Tammy’s a Kentucky girl who pitches in around the house, defers to her in-law elders and revels in the life this marriage into this world has afforded her. She’s thinking about babies.

Bill’s raising an eyebrow at David’s insistent Wednesday “take the company out” drinking and dancing at the VFW, and the flirting with office manager Narcedalia (Dascha Polanco of “Orange is the New Black”).

But is he the only one who’s noticing? Is Tammy in the dark? How about Anita? She knows all about their other child’s problems. Daughter Patty (a wound-up Anna Camp from the “Pitch Perfect” movies) has just mini-vanned down from Virginia, with her young, acting-out daughter (Billie Roy) in tow — again.

Patty’s issues go WAY back.

“You used to say I was a’UGLY baby!” “Well,” Mamma Anita drawls, “You grew outta it.”

Bill, whom his family addresses as “Captain” when he’s in take-charge mode, struggles to get past “It’s not my business” to a “straighten up” lecture with David. Might David be able to go up and talk to Patty’s problematic husband, Cassius? Nope.

“Nobody knows what happens between two married people.”

Anita seems to know. Or says she does.

How do you know?”

“I pay attention.”

That’s what’s demanded of the viewer of “A Little Prayer.” Clues and courses of action are suggested in a pained look, what’s not said over coffee, a walk or sitting together on a swing.

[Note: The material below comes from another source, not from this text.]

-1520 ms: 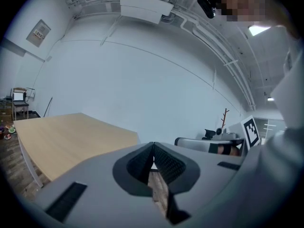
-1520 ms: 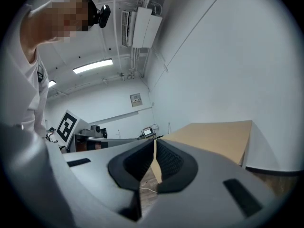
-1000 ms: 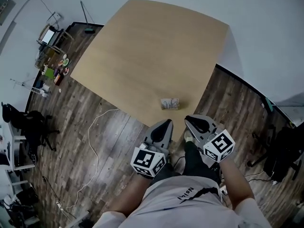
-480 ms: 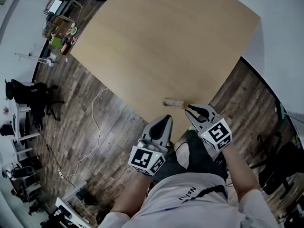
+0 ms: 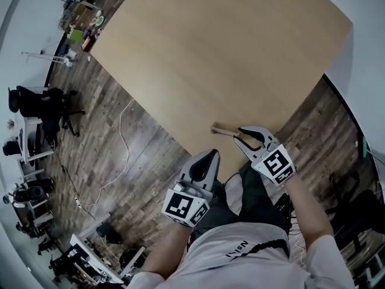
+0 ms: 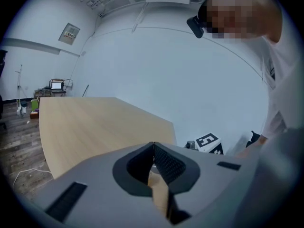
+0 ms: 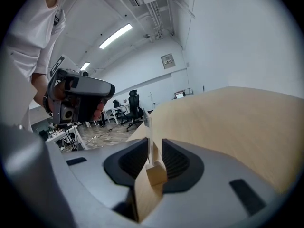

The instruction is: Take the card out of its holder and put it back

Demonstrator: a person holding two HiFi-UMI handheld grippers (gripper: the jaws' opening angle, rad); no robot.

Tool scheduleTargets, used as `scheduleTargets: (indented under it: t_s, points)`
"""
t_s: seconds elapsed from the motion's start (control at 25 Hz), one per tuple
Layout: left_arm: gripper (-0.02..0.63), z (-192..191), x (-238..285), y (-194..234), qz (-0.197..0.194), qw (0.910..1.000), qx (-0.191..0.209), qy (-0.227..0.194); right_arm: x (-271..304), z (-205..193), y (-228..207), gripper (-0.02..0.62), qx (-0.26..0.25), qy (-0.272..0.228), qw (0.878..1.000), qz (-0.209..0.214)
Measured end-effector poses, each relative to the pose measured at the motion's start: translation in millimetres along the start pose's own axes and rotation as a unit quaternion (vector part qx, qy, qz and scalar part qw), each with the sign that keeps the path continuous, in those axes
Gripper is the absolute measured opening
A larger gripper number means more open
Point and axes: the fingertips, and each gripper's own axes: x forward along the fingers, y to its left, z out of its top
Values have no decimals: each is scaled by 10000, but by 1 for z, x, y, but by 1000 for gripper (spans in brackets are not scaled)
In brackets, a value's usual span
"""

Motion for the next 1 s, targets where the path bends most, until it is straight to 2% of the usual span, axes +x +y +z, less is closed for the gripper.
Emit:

Screen veterans Strathairn and Weston are masters of understatement, and she lets a little “Steel Magnolia” drawled sarcasm in, when the need arises.

Levy plays Tammy’s cards close to the vest, making us wonder what she thinks, believes, knows or hopes. Pullen’s David is less sketched-in, a combat veteran with “issues” that are accepted wisdom in domestic dramas like this.

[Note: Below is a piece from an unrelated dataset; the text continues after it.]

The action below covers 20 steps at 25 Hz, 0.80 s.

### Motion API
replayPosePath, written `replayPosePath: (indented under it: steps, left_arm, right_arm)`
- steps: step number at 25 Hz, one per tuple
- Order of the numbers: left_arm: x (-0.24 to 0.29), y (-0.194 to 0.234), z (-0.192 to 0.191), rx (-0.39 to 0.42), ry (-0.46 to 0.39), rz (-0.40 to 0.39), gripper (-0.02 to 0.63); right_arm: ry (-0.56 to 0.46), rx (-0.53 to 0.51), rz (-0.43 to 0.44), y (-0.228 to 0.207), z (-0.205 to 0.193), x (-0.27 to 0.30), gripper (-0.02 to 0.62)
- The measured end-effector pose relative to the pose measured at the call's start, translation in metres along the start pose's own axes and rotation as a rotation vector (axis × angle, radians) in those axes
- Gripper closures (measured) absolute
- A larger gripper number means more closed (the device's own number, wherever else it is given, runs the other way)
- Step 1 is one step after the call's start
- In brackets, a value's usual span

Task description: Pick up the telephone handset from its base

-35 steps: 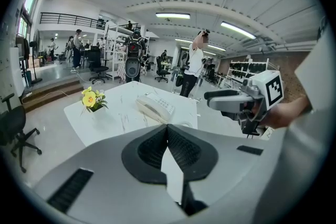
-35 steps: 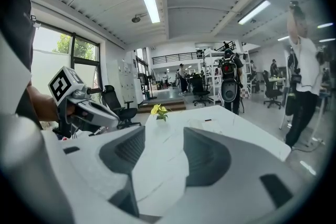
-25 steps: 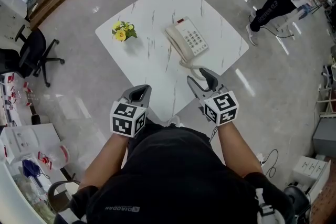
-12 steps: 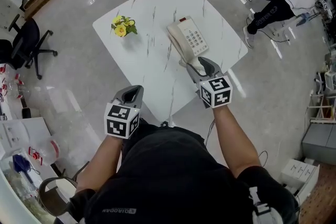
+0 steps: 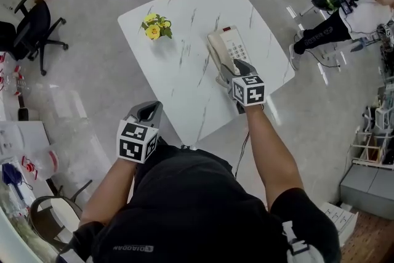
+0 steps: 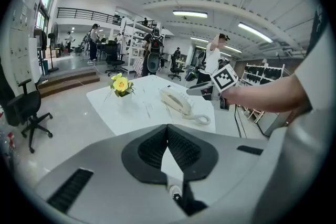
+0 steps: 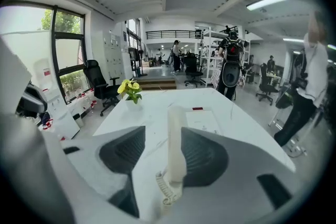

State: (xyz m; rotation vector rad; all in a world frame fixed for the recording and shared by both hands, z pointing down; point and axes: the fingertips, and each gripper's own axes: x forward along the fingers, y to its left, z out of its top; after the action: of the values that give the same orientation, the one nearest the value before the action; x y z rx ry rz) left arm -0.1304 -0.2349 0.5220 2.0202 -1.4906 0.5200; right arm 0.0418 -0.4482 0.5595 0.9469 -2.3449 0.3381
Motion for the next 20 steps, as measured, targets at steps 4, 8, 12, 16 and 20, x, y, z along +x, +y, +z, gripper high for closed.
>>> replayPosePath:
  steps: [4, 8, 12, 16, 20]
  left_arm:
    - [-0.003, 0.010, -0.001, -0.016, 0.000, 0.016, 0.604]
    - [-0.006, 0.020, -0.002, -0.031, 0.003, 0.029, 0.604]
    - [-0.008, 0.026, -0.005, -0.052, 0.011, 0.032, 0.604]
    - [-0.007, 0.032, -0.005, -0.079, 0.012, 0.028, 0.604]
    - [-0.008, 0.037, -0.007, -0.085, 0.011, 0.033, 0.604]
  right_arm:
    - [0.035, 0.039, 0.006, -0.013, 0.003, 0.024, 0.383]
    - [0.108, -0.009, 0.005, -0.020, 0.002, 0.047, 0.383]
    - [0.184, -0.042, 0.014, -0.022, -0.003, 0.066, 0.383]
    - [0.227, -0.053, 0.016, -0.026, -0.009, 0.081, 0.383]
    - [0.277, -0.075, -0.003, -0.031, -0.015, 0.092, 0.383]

All this questioning and interpersonal pondering has a lovely setting. “A Little Prayer” is awash in working class local color, from Winston-Salem’s Krispy Kreme donuts to the verdant treescape and Reynolda House Museum and gardens to the omnipresent Moravian church bells and funeral practices characters comment on — Anita leads tours through historic Old Salem (Weston attended Salem College there).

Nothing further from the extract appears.